Output nothing but the lines from the first line of the entries to the line with "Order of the", inclusive, exactly as they read.

###

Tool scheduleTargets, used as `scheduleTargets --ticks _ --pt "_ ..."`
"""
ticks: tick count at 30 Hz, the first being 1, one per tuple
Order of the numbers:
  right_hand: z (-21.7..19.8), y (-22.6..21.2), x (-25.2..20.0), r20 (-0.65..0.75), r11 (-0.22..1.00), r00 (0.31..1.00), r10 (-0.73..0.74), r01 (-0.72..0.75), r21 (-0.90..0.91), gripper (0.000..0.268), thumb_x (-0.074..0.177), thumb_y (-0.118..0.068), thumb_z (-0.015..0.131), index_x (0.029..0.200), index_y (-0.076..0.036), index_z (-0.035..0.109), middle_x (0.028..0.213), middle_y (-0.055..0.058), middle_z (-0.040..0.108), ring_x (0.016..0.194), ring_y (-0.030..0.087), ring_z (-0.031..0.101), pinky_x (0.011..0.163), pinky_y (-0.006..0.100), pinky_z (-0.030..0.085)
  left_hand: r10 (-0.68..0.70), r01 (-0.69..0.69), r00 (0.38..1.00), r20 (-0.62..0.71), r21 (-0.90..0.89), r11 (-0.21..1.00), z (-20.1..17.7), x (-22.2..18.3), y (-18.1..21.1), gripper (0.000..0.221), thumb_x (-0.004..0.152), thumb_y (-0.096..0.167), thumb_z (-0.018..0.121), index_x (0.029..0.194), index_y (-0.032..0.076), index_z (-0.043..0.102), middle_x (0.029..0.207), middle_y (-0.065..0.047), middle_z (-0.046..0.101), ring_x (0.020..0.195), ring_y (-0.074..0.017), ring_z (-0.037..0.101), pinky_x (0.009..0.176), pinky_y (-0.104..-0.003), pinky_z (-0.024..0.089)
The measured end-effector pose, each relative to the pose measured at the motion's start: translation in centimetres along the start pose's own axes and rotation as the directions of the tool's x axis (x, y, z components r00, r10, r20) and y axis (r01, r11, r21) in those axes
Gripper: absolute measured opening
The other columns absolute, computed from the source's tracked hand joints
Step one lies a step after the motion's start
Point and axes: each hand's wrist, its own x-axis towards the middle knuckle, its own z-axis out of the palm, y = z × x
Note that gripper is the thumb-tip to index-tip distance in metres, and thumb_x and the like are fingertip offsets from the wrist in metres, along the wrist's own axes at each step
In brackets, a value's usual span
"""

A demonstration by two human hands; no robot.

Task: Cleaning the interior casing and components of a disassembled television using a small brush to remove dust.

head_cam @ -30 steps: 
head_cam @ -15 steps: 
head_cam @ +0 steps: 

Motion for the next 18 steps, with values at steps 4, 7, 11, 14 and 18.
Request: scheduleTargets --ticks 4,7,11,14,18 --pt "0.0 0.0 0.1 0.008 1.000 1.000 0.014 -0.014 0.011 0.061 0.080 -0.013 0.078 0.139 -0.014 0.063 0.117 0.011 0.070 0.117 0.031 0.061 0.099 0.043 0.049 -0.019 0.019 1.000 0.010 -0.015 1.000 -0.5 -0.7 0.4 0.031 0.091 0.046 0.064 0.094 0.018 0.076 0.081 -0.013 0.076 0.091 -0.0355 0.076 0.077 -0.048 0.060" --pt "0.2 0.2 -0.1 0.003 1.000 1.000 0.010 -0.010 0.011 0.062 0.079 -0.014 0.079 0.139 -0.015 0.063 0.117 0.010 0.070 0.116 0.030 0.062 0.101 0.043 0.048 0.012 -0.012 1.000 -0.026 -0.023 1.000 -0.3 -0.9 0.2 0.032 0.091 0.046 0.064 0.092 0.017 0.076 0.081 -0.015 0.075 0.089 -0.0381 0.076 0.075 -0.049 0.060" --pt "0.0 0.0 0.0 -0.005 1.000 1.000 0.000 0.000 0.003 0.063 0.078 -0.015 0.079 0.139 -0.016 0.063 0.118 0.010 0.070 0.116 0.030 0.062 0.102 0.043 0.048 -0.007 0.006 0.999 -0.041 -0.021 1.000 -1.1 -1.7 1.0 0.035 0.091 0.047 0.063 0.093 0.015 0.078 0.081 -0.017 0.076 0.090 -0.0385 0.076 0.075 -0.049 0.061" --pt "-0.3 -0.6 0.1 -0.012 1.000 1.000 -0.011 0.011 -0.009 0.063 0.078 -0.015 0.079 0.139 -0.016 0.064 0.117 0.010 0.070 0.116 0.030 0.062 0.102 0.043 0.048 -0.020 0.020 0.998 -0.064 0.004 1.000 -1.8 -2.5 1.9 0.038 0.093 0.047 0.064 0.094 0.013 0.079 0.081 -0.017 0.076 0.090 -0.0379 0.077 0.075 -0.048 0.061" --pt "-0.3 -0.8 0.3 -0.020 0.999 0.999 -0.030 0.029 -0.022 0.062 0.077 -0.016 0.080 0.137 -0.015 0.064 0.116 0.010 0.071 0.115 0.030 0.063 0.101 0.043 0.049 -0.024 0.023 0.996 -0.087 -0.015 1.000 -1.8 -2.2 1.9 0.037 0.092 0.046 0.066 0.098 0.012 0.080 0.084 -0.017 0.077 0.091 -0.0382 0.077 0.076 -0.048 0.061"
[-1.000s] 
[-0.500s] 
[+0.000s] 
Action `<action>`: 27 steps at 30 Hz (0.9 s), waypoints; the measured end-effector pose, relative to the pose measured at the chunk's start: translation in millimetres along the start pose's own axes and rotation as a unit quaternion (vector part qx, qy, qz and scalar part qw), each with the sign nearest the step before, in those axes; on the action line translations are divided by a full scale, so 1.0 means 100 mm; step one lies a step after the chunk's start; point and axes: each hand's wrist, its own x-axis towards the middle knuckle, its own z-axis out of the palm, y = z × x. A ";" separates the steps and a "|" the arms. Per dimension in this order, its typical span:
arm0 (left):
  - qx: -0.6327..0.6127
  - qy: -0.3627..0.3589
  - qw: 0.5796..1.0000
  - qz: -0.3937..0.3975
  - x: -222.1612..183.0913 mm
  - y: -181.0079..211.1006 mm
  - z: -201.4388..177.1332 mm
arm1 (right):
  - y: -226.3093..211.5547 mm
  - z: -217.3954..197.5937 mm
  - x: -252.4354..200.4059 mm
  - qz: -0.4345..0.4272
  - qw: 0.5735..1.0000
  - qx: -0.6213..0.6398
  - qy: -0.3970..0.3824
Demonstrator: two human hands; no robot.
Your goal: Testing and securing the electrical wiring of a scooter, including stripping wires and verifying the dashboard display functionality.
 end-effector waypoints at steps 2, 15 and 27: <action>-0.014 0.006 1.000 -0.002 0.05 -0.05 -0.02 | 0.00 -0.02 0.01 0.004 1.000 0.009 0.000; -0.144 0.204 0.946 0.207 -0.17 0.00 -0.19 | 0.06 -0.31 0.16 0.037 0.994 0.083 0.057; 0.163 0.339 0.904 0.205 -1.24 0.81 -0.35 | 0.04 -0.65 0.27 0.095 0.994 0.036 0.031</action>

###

• Result of this exercise
Tool scheduleTargets, used as `scheduleTargets --ticks _ --pt "_ ..."`
"""
ticks: tick count at 30 Hz, the first being 1, one per tuple
Order of the numbers:

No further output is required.